Presentation abstract: Caster Semenya is a South African sprinter whose world championship victory led to questions about her “biological sex,” with accusations that she was more biologically male than female. Whether there is any truth to the claim, experts estimate that only one in 2,000 persons are born with some kind of ambiguity of sex or, in current medical-speak, Disorders of Sex Development. In my talk, I argue that Semenya’s predicament is highly relevant to the general situation of women’s sports in North America and beyond. I relate Semenya’s seemingly singular predicament to two recurrent dilemmas. The first is a problem common to both feminism and women’s sports: How should feminists/women’s sports advocates approach the question of sexual difference? Do we accept some notion of either natural or social sex/gender difference and work with a two-gender model (sex segregation) or push for total integration on the rationale that gender is a socially constructed difference? The second problem probes the astounding increase in the acceptance and sheer numbers of girls and women in sports over the last four decades, asking why – despite such progress – many indicators point to a lasting association between athletic women and masculinity (and lesbianism). I make the case that the problems of everyday athletes have everything to do with the public shaming of Caster Semenya and the strategic dilemma of how feminism tries to liberate the female body.
Ted Fay, Professor of Sport Management, Center for Sport in Society, State University of New York at Cortland (“Sports and Disabilities”).
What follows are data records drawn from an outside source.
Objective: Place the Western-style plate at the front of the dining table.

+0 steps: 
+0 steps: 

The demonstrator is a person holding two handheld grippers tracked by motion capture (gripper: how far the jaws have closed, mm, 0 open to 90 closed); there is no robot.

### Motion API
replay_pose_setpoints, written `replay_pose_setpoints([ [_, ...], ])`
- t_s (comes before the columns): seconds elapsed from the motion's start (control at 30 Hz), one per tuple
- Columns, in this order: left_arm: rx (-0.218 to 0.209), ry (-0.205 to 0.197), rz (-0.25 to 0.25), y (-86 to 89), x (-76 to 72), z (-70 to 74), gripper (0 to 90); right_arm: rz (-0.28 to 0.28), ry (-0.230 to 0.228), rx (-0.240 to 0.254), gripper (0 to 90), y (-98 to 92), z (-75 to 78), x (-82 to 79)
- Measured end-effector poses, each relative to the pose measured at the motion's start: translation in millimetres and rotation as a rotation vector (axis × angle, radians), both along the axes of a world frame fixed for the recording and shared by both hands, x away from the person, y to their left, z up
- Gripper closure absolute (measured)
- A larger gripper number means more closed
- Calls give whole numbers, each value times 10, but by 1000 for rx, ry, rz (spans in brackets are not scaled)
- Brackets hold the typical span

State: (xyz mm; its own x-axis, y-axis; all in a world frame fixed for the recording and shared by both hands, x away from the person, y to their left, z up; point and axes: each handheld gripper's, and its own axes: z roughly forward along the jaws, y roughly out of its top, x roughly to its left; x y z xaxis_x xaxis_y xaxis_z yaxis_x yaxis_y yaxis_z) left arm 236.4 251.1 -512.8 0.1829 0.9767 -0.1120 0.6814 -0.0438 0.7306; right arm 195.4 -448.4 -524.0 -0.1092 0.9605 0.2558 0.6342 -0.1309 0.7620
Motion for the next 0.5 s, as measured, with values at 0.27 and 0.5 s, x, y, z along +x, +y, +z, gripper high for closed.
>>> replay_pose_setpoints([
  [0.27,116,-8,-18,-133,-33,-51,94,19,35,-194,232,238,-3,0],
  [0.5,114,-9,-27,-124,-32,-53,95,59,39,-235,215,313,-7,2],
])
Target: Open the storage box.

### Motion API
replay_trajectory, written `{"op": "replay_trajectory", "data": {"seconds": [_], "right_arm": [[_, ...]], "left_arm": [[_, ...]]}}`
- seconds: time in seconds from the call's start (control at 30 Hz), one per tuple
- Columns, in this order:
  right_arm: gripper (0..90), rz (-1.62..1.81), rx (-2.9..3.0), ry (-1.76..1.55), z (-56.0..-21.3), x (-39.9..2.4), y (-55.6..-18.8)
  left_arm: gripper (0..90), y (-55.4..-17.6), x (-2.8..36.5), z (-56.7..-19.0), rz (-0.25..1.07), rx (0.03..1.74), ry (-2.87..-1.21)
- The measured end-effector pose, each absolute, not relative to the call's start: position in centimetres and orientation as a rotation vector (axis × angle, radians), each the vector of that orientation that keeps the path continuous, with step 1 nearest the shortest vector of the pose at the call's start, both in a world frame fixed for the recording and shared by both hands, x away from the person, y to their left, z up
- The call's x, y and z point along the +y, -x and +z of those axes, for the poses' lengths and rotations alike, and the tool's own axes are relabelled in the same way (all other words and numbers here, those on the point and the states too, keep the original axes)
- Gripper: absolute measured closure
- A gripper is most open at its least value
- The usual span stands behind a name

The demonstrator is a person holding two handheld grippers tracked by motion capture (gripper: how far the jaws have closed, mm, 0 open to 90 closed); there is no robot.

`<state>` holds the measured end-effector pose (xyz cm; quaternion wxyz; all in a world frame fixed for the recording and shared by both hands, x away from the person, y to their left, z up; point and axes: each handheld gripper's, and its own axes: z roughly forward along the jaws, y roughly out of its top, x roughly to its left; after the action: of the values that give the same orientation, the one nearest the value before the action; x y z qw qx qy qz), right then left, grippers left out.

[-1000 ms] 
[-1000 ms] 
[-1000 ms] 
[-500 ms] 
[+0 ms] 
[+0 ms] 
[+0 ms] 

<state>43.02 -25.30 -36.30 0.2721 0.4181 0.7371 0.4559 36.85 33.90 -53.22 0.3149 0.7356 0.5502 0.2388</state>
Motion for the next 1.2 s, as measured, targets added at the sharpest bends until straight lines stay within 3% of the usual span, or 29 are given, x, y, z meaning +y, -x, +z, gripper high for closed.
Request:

Fay, who holds a Ph.D. from the University of Massachusetts, Amherst, has served as a Senior Research Fellow at the Center for the Study of Sport in Society at Northeastern University and as a strategic consultant related to the Center’s research and academic program initiatives. He has focused much of his scholarly work on diversity and social justice issues involving a sport context, with a particular emphasis on individuals with disabilities. Fay is recognized as an international expert on issues related to the integration and inclusion of athletes with a disability in mainstream sport. He was involved in the drafting of Article 30.5 of the United Nations Convention on the Human Rights for Persons with a Disability that addresses involving culture, leisure and sport.